Drags are very important to your success in catching fish.  Some are a dry drag and some are a lubricated system.  Make sure you know what type you have before you work on yours.  Usually drags are a combination of metal, fiber, metal, fiber type of set up.  Keep them in sequence and you’ll be alright.  For the lubricated type drag system, I like to use the super lube grease to keep the fiber washers from drying out.  No matter whether it be a Deep Sea, Spinning, Bait Caster or Fly reel, a little lube can keep your handles and moving parts moving freely.  On reels that have a level wind, some oil on the worm gear will help keep them from failing.

This information is based more on tackle used in a “salt water” environment, than in freshwater.  Although care is still needed to maintain your equipment in freshwater, use in Saltwater will have a far more corrosive and damaging effect on your equipment.

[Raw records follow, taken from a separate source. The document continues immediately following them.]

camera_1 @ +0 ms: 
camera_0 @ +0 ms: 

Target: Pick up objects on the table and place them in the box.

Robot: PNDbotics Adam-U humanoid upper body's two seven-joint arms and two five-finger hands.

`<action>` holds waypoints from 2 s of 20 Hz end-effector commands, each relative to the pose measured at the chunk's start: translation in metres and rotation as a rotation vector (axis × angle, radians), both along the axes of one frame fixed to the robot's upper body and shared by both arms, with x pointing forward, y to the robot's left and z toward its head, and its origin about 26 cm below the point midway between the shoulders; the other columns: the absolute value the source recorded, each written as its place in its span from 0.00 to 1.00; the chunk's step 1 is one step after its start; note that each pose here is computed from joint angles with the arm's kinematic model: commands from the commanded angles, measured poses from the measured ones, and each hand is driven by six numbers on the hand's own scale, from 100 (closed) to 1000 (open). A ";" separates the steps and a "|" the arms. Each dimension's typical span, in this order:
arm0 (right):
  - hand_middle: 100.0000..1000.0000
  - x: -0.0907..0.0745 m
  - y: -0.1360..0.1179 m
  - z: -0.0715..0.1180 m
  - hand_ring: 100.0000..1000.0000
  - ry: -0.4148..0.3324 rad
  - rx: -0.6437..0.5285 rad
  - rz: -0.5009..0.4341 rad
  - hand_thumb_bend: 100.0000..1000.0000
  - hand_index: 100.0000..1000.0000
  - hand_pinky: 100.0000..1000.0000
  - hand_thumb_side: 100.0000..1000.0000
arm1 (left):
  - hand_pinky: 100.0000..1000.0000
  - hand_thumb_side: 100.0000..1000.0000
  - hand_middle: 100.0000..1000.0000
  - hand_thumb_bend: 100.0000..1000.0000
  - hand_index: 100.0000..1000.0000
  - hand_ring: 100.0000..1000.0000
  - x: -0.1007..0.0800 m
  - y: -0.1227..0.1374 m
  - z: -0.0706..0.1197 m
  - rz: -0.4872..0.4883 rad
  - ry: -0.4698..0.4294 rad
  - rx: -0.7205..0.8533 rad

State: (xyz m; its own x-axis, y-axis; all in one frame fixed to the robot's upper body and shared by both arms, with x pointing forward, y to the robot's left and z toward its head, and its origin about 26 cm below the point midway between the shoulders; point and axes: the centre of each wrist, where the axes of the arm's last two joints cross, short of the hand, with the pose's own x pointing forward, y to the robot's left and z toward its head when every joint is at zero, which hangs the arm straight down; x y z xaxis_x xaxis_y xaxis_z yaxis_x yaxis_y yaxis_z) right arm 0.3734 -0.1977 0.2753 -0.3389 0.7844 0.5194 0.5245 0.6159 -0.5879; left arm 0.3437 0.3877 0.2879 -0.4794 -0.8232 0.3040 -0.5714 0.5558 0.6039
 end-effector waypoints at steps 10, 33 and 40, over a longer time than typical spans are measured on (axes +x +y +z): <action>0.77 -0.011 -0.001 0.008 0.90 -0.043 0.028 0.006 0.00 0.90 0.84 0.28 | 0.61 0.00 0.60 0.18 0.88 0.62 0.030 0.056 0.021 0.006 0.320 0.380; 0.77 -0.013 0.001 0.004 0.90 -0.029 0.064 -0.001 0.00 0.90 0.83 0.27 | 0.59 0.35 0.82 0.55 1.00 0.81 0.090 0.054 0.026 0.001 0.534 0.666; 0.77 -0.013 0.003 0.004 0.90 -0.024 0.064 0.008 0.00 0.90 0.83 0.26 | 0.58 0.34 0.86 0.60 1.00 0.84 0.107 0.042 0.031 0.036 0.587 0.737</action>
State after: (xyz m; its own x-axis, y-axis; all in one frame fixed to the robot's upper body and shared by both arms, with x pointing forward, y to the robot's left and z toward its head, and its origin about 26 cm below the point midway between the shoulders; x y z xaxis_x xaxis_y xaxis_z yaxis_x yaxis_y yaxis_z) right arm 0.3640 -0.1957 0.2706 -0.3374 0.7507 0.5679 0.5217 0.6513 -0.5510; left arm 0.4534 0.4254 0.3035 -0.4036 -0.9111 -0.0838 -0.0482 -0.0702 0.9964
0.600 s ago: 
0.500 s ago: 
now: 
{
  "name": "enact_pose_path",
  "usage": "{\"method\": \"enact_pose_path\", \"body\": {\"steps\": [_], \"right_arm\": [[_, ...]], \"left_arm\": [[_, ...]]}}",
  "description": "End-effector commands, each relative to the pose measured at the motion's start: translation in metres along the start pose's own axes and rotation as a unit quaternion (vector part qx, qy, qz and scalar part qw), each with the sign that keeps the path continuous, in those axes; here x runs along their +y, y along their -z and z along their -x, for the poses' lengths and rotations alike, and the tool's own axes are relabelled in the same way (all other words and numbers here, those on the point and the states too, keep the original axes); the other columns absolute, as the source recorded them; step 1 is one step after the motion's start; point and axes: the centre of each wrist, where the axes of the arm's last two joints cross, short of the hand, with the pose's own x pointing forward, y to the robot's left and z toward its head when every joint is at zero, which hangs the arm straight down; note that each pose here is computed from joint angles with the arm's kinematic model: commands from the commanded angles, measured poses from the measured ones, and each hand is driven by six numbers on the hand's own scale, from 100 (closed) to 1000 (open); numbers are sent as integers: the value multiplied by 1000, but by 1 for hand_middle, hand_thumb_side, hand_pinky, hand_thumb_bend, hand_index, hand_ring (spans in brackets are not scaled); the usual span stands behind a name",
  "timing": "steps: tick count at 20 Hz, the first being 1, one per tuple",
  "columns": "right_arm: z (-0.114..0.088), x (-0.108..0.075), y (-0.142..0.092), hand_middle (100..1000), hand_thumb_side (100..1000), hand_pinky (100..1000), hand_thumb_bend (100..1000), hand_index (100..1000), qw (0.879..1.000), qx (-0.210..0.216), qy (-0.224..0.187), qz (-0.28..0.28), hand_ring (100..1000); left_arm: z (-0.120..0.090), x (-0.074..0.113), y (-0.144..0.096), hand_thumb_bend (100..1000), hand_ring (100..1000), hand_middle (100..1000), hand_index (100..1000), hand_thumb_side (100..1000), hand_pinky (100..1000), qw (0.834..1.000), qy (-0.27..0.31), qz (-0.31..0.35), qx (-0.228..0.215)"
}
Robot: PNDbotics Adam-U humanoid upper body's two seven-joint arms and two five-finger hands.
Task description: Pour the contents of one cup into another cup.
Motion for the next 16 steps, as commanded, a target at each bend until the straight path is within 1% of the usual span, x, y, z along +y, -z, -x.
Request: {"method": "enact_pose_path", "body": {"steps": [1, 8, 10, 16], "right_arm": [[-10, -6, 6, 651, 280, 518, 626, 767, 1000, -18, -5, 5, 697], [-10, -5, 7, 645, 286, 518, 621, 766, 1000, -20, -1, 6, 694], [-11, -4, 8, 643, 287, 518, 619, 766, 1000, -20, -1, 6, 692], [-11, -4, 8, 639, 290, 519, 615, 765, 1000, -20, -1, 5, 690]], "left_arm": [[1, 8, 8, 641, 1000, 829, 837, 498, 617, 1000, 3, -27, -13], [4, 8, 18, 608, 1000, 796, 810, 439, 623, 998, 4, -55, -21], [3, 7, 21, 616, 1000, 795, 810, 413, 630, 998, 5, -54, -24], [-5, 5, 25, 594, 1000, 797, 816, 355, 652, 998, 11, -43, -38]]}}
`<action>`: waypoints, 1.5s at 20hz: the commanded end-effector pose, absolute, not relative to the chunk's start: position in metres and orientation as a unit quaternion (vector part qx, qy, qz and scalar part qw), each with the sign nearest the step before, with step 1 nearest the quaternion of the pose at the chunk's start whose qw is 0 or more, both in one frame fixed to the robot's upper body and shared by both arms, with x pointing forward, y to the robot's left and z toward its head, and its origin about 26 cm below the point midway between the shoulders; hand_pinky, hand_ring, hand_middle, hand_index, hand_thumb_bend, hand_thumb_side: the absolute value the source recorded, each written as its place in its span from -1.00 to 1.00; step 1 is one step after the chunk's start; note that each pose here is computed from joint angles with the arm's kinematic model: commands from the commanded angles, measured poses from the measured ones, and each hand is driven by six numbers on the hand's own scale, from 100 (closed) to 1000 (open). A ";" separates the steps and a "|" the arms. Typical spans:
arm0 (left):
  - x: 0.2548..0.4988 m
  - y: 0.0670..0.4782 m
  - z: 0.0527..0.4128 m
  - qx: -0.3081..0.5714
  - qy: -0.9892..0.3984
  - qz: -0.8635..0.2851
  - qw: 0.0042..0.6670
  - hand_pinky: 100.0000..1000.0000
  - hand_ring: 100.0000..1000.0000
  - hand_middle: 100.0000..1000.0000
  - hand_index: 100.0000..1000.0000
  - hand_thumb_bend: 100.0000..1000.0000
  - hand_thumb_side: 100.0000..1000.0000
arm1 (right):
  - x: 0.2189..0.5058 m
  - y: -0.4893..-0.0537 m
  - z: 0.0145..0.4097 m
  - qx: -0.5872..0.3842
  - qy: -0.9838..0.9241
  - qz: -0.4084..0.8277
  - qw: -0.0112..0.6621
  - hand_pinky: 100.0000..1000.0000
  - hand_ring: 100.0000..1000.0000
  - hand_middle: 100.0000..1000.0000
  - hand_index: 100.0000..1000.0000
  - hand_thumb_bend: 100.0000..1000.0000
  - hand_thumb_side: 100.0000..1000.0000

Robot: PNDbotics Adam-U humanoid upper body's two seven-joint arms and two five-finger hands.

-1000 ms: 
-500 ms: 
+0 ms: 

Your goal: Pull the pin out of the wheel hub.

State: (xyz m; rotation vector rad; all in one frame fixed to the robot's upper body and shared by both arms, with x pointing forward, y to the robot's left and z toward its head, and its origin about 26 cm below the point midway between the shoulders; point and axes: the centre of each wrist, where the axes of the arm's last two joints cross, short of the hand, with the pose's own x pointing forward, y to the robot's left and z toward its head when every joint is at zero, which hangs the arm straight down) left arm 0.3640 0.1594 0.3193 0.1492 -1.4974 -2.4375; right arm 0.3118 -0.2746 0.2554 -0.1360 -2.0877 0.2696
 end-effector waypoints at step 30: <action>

Good rod care can be as simple as just a visual inspection of the rod.  Rods have no moving or working parts, other than the hood on the reel seat and the roller on Offshore rods.  Problems start when the reels are left on the rods, especially after being used in saltwater.  Ideally, rods like reels should be washed after each fishing trip.  For good cleaning, remove the reel from the rod, scrub with a light brush, areas around the guides, guide feet and the reel seat.  To keep the reel seat working, screw the reel seat from one end to the other.  Scrub the threads and lightly oil before putting the reel back on the rod.

Cork and foam handles can be cleaned and brightened up easily.  To restore a cork handle to its original light color, sand with a fine sandpaper or extra fine grade paper.  Using a heavier paper will only roughen the finish or remove the cork.  Foam handles can be restored by using a medium or course paper.  To be safe, experiment on a small section of cork or foam to see which grade of sand paper will do the best job.